Mehr als zwei Jahre nach der Razzia beginnt der Prozess gegen die Angeklagten der S&K-Gruppe. Wenn am 24.09.2015 die 28. Wirtschaftsstrafkammer des Frankfurter Landgerichts den Prozess eröffnet, stehen mit Stephan S. und Jonas K. zwei schillernde Personen und ihre Komplizen vor Gericht, die rund 11.000 Anleger um 140 Millionen Euro betrogen haben. So jedenfalls lautet der Vorwurf in der Anklageschrift. Verhilft dieser Prozess den geschädigten Anlegern zu ihrem Geld?
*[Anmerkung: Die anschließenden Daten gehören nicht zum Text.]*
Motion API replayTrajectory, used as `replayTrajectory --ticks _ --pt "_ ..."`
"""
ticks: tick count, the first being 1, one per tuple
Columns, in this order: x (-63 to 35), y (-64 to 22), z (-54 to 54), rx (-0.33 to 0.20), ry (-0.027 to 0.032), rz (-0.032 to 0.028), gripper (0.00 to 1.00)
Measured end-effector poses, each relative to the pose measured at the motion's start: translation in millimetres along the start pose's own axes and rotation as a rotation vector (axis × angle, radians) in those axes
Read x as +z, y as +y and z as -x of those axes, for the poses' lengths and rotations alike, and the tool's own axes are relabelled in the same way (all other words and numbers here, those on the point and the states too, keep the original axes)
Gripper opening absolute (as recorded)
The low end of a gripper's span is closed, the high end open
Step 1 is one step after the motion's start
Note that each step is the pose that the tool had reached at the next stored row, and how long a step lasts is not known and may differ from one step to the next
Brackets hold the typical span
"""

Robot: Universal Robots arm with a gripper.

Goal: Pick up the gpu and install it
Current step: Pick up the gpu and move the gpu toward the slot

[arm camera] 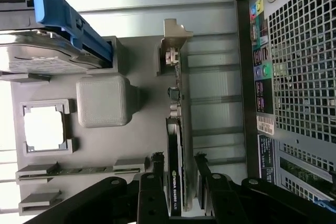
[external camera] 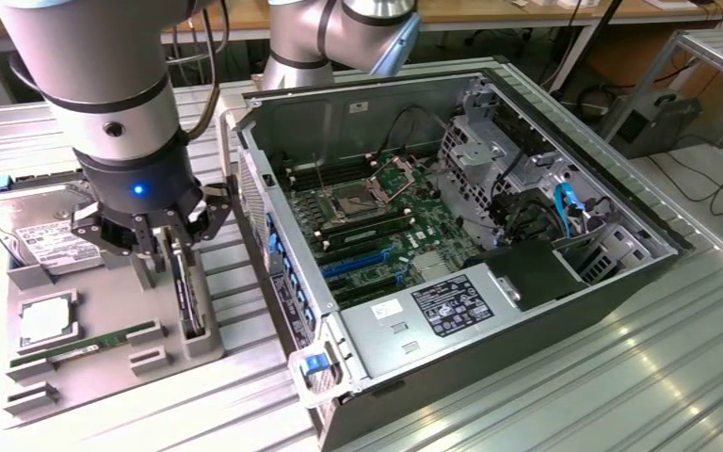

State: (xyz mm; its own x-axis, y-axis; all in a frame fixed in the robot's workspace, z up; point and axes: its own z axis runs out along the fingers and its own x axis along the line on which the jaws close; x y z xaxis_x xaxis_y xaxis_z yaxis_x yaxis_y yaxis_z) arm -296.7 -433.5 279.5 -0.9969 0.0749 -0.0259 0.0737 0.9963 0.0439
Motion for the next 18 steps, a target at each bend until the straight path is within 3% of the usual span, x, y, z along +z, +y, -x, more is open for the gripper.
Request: replayTrajectory --ticks 6,12,18 --pt "17.1 -0.3 -0.7 0.000 -0.0001 0.0000 0.36" --pt "29.9 5.5 -3.1 0.000 0.0000 -0.0001 0.36" --pt "35.6 6.4 -3.5 0.000 0.0000 0.0000 0.36"
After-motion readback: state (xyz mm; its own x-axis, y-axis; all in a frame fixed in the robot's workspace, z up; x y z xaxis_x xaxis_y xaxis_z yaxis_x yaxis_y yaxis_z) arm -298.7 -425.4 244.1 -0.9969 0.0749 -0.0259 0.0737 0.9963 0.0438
Angeklagten der S & K Gruppe wird Schneeballsystem vorgeworfen

Seit Mai 2008 hatten Jonas K. und Stephan S. mit Schrottimmobilien gehandelt, die sie völlig überteuert weiterverkauften. Später initiierten sie Immobilienfonds. Dabei ging es weniger um den Kauf von Immobilien. Vielmehr wird den Angeklagten vorgeworfen, mit hohen Renditeversprechen von bis zu 12 % bei Anlegern Geld einzusammeln. In einem Schneeballsystem wurden die Auszahlungen alter Anleger mit dem frischen Geld neuer Anleger finanziert.

S&K Gründer berüchtigt für ihre wilden Partys

In Erinnerung geblieben sind Bilder von Partys und die obszöne Zurschaustellung ihres mit betrügerischen Mitteln erworbenen Reichtums. Seit der Razzia im Februar 2013 sitzen Stephan S. und Jonas K. sowie weitere Angeklagte in Untersuchungshaft. Einer der Angeklagten agiert noch aus der Untersuchungshaft als Geschäftsführer der MIDAS Mittelstandsfonds.

Schadensersatzanspruch der S&K Opfer gegen TÜV Süd

Anleger können nicht damit rechnen, dass sie ihr Geld wiedersehen. Sie werden einen Totalverlust erleiden. Rechtliche Ansprüche gibt es aber nach der Einschätzung von Resch Rechtsanwälte gegen den TÜV Süd, der der S&K-Gruppe ein fragwürdiges Testat erteilt hat, auf das sich viele Anleger der S&K-Gruppe auch verlassen haben.